Traumatic brain injury treatment

Traumatic brain injury treatment

Acute activation of innate immune response in the brain, or neuroinflammation, protects this vital organ from a range of external pathogens and promotes healing after traumatic brain injury.

Level II: monitor BP and avoid hypotension (SBP <90 mm Hg).

Level III: monitor oxygenation and avoid hypoxia (PaO2 <60mm Hg or O2 saturation <90%).

Hypotension (shock) is rarely attributable to head injury except:

● in terminal stages (i.e. with dysfunction of medulla and cardiovascular collapse)

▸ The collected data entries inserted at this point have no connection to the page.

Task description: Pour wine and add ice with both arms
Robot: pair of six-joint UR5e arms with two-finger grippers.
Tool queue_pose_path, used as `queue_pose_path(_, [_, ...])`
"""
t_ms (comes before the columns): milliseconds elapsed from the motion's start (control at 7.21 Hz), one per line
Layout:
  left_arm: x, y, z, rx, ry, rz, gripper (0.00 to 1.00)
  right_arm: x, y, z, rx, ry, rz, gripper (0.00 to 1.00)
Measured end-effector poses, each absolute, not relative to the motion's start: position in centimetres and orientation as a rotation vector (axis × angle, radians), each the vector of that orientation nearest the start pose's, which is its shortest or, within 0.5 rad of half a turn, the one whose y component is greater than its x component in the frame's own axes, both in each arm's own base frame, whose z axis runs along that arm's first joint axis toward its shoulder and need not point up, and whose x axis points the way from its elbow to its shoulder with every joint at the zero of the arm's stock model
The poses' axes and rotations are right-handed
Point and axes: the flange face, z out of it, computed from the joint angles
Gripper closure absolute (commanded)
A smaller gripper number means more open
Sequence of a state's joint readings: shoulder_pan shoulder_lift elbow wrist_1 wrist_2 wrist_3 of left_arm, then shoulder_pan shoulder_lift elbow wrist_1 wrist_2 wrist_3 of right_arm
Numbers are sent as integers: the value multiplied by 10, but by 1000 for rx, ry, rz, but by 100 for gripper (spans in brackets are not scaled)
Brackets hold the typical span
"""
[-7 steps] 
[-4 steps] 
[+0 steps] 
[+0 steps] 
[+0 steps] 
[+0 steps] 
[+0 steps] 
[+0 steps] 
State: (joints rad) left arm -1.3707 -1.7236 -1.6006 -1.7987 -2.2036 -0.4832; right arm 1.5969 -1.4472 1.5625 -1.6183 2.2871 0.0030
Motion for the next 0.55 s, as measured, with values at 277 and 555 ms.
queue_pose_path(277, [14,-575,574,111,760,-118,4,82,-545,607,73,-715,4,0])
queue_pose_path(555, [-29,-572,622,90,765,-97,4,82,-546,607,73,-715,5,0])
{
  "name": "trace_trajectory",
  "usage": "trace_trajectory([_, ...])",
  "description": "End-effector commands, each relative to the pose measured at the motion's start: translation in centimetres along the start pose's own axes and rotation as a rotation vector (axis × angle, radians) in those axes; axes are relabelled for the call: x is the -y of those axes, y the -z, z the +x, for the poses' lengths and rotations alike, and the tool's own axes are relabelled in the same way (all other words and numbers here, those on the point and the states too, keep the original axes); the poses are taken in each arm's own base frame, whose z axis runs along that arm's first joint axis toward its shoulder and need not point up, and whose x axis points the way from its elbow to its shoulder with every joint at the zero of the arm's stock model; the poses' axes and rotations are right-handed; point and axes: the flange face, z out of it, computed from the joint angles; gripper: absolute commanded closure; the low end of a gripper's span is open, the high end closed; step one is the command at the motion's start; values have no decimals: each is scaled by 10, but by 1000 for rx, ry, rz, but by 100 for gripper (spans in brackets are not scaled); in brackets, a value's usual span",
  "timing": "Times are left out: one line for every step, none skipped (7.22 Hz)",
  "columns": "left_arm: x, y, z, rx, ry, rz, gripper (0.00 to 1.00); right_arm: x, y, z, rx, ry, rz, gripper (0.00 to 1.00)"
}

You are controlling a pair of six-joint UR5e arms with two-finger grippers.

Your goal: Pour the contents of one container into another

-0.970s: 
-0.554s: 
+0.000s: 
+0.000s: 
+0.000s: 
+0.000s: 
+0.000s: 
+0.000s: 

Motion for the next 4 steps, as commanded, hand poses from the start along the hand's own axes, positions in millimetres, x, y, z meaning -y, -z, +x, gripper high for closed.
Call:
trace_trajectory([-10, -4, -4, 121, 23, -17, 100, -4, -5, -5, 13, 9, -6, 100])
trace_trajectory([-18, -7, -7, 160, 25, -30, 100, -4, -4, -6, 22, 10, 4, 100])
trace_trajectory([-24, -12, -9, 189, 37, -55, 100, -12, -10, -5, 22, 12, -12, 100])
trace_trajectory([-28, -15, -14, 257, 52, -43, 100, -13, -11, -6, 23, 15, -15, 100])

● in infancy, where enough blood can be lost intracranially or into the subgaleal space to cause shock

● where enough blood has been lost from scalp wounds to cause hypovolemia (exsanguination)

Hypotension (defined as a single SBP < 90 mm Hg) doubles mortality, hypoxia (apnea or cyanosis in the field, or PaO2 <60 mm Hg on ABG) also increases mortality, and the combination of both triples mortality and increases the risk bad outcome. SBP<90 mm Hg may impair CBF and exacerbate brain injury and should be avoided.

Indications for intubation in trauma:

1. depressed level of consciousness (patient cannot protect airway): usually GCS≤7

2. need for hyperventilation (HPV).

3. severe maxillofacial trauma: patency of airway tenuous or concern for inability to maintain patency with further tissue swelling and/or bleeding

4. need for pharmacologic paralysis for evaluation or management.

There are currently no established treatments for the underlying pathophysiology in TBI and while neurorehabilitation efforts are promising, there are currently is a lack of consensus regarding rehabilitation following TBI of any severity 1).

Treating traumatic brain injuries (TBIs) during the Covid-19 pandemic requires careful considerations to ensure the safety and well-being of both patients and healthcare providers. Here are some important aspects to consider in TBI treatment during the pandemic:

Emergency care: In the event of a severe TBI, emergency medical services and hospitals continue to provide critical care. Protocols are in place to protect both patients and healthcare workers from potential exposure to the virus.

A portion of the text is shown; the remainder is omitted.